We ride on to Devil’s Tower. I say nothing to Ken of my experience. This is not Ken’s sort of thing. Hell, it is not my sort of thing for that matter. He is an old Marine, grounded in the solid, practical world. He is cussing the wind as we get off the bikes. I am silent. There is nothing I can say. I have no words that can express my experiences to him. For a man of words, I am at a loss.

[I recall an experience from my youth, at the age of 18, and a young woman I was madly in love with at the time, and a kiss that stopped time, stopped the world. It was a kiss that we both felt. It was night, and I was bringing her home from a date. We kissed, and it was as if the rest of the world disappeared, dissolved, vanished. Then we had dissolved too. There was nothing else in the universe but that kiss. It was a kiss that brought me a profound sense of peace but seemed to have frightened her. My experience today on the prairie had some of the same flavor as that kiss. There were some similarities, but many differences too. As much as that kiss was beautiful and sweet, this was so much more mysterious and global, seeming to encompass the whole of the Universe.]

At Devil’s Tower there are so many bikers at the visitor center that we do not even try to pull into the parking area, much less the center itself. We content ourselves with taking a few photos of the famous landmark and walking around a little to stretch our legs.

By three o’clock in the afternoon we are headed back to Custer. We stop for lunch in Sundance and now are back on US 16. The afternoon has grown warm, and we pull over and remove some of our layers of clothing, using bungie cords to secure them to the back of our bikes. Only a few words are exchanged between us. It seems the quietness of the prairie suits us both right now. Solitude is becoming increasingly important to me. This is solitude at its finest as far as I am concerned. Riding in shirtsleeves now, I let Ken pull out ahead once again. I like following him because he is a cautious driver, and I do not have to be so concerned about what is up ahead with him in the lead. He will warn me if there are any problems.

As our ride continues back to Custer, I sink again into reverie about my experience on the grassland. The scientist part of me searches again for an explanation. That part of me is puzzled and confused. It tries to dismiss my experience, searching for physiological explanations. None of these explanations fit. I reject hypothesis after hypothesis.

The awakening spiritual side of me tells me this experience is important. There is something very important here to which I need to pay attention. I have been given a great teaching this day, an awakening, even if I do not yet understand its meaning.

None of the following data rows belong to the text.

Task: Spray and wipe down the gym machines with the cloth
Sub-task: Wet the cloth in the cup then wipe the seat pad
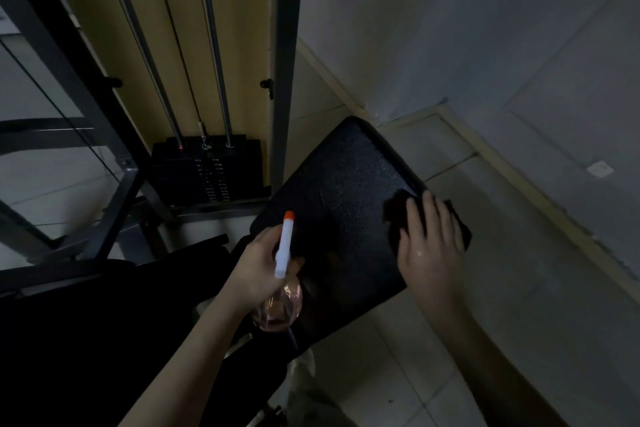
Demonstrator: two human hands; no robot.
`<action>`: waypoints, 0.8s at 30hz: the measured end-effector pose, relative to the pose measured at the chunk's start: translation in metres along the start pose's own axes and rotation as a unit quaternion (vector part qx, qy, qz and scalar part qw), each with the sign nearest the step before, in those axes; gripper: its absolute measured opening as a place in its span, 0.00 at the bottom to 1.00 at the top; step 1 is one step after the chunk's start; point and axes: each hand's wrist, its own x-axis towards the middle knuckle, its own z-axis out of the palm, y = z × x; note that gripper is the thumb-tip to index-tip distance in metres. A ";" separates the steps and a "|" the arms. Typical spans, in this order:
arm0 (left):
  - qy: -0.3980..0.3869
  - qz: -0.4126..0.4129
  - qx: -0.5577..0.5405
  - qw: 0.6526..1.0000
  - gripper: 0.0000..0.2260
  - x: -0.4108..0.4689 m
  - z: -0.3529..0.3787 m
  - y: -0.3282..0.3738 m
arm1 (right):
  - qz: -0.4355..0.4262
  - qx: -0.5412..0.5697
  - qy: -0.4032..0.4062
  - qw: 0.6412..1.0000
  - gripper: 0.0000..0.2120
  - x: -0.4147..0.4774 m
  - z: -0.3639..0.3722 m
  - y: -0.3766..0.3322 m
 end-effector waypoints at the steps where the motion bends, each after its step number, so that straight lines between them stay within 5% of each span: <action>1: -0.004 0.002 0.002 1.000 0.10 0.000 0.002 0.001 | 0.015 -0.004 -0.008 1.000 0.20 0.007 0.006 -0.012; 7: -0.039 -0.045 -0.074 0.995 0.13 -0.004 0.008 0.004 | -0.118 -0.007 -0.152 0.981 0.29 -0.019 0.039 -0.065; 17: -0.042 -0.071 -0.114 0.990 0.10 -0.014 -0.007 0.005 | -0.047 -0.027 -0.034 0.998 0.20 0.025 0.026 -0.028; 20: -0.026 -0.081 -0.124 0.989 0.11 -0.015 -0.009 0.005 | -0.042 -0.018 -0.076 0.996 0.26 0.048 0.044 -0.066; 24: -0.016 -0.092 -0.132 0.987 0.13 -0.012 -0.007 0.001 | -0.170 -0.012 -0.174 0.970 0.31 0.019 0.061 -0.101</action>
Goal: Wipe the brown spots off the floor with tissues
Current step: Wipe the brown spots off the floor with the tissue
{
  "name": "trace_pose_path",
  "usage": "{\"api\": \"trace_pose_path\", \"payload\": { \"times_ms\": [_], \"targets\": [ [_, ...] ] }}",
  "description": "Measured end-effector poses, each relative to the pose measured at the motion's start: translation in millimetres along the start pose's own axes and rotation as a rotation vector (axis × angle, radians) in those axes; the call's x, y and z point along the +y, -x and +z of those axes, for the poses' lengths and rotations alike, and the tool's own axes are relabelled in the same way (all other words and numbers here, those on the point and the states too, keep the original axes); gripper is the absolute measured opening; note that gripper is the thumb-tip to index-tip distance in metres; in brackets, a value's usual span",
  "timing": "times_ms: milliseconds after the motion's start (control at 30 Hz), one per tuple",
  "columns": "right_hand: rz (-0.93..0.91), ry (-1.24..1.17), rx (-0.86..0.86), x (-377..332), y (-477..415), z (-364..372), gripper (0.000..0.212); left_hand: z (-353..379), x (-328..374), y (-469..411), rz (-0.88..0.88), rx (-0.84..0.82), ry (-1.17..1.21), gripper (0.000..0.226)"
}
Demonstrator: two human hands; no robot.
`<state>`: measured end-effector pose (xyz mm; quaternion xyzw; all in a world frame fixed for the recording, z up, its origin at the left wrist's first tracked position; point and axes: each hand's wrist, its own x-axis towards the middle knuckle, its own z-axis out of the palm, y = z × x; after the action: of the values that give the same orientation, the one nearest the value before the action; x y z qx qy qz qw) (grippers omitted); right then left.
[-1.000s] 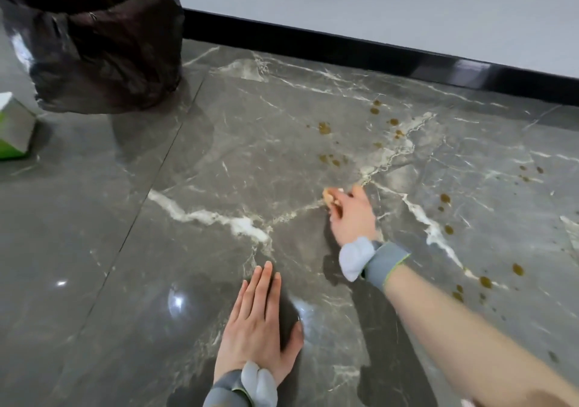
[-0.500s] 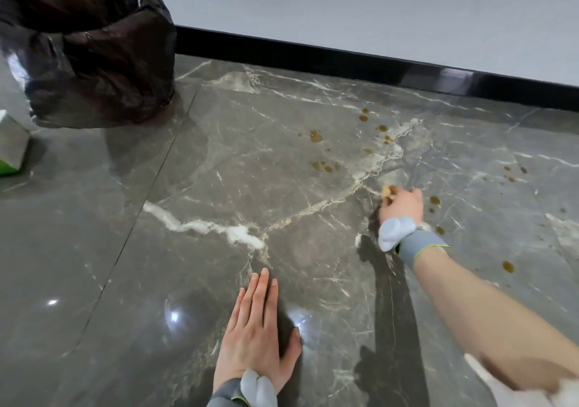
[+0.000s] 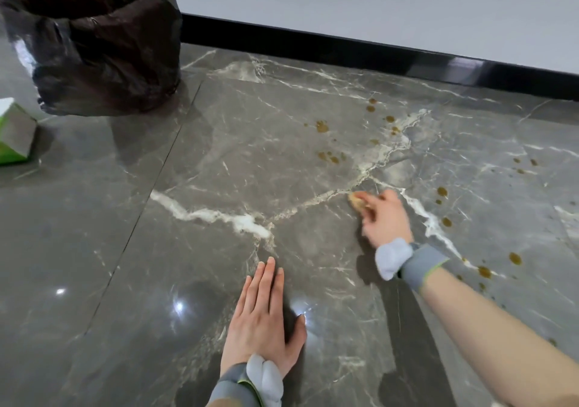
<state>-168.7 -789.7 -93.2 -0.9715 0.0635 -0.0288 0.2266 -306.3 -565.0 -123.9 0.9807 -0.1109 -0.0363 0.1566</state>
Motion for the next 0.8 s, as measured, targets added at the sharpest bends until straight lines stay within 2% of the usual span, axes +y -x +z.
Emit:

The spiritual part of me tells me that what I experienced on the grassland, the feeling of oneness, was the direct experience of the interconnectedness of all of nature, of the universe. It is one thing to read objectively about how everything is interconnected. It is quite another to experience subjectively this interconnectedness.

Little did I appreciate or understand then that this oneness experience would result in a fundamental transmutation in my understanding of reality and the universe. It opened the door for a whole new perspective on reality. A shift had occurred, a mind shift, and this small shift would dramatically alter my path and my life. From the small crack in my prison door, I had tasted Truth. Its taste was sweet and delicious.
______________

The next day we joined up with our colleagues from South Carolina to begin our journey back home. Shortly after we returned, I passed the leadership of our Harley group to one of the other members and dropped out of the group. I had learned from the trips to Myrtle Beach and to Sturgis that rallies were not really my “thing.” I liked riding, but I actually liked riding by myself or with one or two other riders. After the experience on the prairies of South Dakota and Wyoming, riding became more and more a way to get in touch with myself. It became more of a spiritual experience. For me the rallies for me were too superficial. They were simply not part of my path.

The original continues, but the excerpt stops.